**WHAT TO DO**. Once you have located the line containing "Under (146, 219)" in the material below, return it exactly along with each line after it through the line containing "At (51, 41)".

**DATASET ENTRIES**.
----------
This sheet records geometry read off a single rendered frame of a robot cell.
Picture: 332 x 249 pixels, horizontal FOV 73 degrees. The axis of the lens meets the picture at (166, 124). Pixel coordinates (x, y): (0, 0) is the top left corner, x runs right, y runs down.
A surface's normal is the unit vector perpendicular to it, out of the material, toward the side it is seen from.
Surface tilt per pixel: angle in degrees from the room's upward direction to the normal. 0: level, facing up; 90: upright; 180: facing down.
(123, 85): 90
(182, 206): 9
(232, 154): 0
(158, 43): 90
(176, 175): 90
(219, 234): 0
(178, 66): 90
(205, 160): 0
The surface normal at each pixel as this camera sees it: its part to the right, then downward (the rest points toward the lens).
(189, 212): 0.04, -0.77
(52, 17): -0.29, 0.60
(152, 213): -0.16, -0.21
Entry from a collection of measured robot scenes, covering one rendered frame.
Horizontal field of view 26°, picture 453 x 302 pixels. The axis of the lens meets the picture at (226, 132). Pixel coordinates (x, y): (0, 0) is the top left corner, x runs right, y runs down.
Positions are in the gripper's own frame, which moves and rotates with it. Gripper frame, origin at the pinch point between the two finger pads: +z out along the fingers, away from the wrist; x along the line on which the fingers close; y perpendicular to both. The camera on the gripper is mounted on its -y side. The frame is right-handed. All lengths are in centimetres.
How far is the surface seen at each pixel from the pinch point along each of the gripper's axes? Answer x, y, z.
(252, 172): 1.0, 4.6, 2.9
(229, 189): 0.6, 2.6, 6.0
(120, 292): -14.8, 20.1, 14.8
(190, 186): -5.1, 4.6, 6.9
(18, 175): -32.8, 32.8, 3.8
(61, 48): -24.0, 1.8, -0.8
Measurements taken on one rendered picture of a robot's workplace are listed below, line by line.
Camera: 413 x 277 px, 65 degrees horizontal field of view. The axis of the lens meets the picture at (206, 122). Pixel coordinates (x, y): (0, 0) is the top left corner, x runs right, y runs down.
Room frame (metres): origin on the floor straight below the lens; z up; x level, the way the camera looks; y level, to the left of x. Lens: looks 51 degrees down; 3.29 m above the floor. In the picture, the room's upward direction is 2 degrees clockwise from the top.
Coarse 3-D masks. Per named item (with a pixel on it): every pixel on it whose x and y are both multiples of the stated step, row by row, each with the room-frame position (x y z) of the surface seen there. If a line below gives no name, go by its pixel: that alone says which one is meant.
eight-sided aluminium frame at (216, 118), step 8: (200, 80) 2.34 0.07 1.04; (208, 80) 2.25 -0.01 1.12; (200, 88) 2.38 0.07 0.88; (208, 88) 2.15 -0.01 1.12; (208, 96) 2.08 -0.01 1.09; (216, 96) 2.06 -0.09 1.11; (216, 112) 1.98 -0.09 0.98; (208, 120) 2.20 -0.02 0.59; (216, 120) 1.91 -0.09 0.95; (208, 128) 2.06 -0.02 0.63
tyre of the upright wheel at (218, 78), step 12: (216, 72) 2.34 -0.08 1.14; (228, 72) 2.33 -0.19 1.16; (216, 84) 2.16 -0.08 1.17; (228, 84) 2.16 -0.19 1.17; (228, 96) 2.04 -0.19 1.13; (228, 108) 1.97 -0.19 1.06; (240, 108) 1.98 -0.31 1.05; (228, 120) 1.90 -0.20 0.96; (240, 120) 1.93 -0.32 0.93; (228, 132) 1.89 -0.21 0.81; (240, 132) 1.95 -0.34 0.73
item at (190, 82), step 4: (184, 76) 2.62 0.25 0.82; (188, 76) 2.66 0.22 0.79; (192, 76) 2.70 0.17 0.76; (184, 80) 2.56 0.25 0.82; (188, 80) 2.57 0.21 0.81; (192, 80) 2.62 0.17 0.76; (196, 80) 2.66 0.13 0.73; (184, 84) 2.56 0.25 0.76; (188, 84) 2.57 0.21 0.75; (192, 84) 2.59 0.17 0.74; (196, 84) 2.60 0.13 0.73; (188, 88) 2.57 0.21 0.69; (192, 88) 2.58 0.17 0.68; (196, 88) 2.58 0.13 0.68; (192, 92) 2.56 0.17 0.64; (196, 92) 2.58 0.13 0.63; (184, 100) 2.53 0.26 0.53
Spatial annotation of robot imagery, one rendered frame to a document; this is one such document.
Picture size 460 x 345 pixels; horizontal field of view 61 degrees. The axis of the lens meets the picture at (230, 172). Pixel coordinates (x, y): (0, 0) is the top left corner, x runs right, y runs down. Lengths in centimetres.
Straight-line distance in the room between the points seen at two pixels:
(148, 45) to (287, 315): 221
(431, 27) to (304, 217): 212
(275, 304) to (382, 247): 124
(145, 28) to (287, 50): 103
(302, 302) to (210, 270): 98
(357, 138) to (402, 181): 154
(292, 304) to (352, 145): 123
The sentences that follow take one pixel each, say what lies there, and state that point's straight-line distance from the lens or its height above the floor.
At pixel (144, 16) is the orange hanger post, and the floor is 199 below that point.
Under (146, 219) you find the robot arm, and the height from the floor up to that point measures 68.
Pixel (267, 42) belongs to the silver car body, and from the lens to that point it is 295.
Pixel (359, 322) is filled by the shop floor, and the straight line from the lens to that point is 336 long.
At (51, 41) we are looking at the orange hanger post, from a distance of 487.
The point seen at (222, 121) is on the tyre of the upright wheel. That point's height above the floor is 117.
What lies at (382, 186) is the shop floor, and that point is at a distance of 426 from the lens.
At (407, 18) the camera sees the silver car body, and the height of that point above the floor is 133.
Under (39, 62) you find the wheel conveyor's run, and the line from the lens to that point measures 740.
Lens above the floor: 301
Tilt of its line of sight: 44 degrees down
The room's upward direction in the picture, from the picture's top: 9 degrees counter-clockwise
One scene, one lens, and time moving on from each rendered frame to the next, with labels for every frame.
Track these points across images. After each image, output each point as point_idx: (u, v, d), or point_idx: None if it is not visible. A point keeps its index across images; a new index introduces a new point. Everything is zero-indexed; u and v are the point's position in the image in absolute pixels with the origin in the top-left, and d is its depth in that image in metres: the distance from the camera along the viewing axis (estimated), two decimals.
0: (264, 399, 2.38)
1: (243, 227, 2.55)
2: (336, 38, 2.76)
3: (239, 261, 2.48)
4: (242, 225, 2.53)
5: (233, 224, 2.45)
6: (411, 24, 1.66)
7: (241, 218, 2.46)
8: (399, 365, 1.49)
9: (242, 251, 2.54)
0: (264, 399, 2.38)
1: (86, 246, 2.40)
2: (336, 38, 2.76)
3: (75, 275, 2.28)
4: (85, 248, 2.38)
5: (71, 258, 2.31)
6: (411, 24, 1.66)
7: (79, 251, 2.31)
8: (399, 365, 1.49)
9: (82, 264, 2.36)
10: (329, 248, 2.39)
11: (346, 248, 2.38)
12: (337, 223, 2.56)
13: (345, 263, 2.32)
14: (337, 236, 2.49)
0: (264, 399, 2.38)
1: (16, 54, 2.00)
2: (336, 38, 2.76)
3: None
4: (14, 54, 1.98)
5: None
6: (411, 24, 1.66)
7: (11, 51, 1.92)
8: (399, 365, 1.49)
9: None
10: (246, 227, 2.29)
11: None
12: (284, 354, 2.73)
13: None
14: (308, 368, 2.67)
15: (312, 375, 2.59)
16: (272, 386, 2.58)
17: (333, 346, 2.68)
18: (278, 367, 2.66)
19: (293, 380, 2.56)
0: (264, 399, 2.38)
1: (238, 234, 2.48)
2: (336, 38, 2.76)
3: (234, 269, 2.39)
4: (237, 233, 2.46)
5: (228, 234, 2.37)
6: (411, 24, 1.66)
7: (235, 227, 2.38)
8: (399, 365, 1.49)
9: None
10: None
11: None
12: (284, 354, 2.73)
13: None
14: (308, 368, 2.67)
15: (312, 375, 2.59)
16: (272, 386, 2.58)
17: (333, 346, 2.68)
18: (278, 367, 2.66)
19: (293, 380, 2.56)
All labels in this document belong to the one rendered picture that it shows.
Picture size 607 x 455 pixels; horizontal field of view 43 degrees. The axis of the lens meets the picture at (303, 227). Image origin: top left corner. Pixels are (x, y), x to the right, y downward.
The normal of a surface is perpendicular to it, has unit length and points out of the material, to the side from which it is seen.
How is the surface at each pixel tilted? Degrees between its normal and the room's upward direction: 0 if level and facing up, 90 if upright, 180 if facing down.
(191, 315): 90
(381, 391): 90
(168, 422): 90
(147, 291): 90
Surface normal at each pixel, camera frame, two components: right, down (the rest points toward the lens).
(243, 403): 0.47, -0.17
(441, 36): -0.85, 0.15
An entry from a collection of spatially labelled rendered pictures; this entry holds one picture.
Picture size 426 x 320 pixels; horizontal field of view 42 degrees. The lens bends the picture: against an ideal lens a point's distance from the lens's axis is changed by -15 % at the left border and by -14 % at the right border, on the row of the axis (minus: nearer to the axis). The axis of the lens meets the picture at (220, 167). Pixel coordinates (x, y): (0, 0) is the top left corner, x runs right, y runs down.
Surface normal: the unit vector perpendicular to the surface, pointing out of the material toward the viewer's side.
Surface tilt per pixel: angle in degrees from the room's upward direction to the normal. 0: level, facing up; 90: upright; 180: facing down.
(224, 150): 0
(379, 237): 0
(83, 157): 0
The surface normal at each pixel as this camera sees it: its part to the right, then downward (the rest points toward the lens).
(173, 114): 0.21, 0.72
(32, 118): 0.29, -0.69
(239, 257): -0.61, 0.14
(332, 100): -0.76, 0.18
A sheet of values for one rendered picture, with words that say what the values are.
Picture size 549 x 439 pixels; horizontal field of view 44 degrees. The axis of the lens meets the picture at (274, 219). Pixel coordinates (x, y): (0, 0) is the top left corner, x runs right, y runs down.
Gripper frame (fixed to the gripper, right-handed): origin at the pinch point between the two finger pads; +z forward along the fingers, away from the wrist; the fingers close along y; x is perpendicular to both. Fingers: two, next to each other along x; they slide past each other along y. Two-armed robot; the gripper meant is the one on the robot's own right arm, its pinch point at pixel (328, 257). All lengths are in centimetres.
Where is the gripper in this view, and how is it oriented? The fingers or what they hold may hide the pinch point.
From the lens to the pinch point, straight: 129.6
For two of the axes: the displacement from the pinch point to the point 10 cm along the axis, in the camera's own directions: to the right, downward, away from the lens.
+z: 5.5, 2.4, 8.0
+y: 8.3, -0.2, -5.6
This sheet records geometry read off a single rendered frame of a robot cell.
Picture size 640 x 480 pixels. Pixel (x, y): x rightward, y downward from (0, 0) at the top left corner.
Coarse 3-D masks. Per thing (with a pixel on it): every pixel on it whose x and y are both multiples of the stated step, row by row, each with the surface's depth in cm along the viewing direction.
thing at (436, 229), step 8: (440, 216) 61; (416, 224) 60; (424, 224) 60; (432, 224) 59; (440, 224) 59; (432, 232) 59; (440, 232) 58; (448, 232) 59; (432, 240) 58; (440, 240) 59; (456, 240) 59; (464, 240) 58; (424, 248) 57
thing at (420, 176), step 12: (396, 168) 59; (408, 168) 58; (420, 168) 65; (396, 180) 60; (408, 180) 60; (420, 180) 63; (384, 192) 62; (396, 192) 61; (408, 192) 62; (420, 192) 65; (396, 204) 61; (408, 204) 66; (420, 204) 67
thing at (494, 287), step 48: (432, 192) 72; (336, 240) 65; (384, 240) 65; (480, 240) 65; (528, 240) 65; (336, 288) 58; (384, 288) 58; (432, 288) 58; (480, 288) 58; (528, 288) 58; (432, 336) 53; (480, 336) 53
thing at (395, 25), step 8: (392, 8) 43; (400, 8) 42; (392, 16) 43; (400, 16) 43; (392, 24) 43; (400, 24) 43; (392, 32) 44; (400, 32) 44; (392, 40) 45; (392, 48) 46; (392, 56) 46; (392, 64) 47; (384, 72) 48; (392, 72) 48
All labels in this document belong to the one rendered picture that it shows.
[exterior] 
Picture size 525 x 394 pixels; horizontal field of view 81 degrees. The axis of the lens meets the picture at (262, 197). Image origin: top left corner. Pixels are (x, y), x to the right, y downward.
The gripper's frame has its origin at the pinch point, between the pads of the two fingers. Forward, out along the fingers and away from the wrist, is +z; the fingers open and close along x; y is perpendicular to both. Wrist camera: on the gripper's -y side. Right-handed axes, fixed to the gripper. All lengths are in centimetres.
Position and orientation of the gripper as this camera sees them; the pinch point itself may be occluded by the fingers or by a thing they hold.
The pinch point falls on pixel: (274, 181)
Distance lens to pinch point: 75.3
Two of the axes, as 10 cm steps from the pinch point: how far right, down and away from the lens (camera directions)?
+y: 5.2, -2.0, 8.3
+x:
----------
**SOLUTION TO THE EXERCISE**.
Under (146, 219) you find the robot arm, and the height from the floor up to that point measures 68.
Pixel (267, 42) belongs to the silver car body, and from the lens to that point it is 295.
Pixel (359, 322) is filled by the shop floor, and the straight line from the lens to that point is 336 long.
At (51, 41) we are looking at the orange hanger post, from a distance of 487.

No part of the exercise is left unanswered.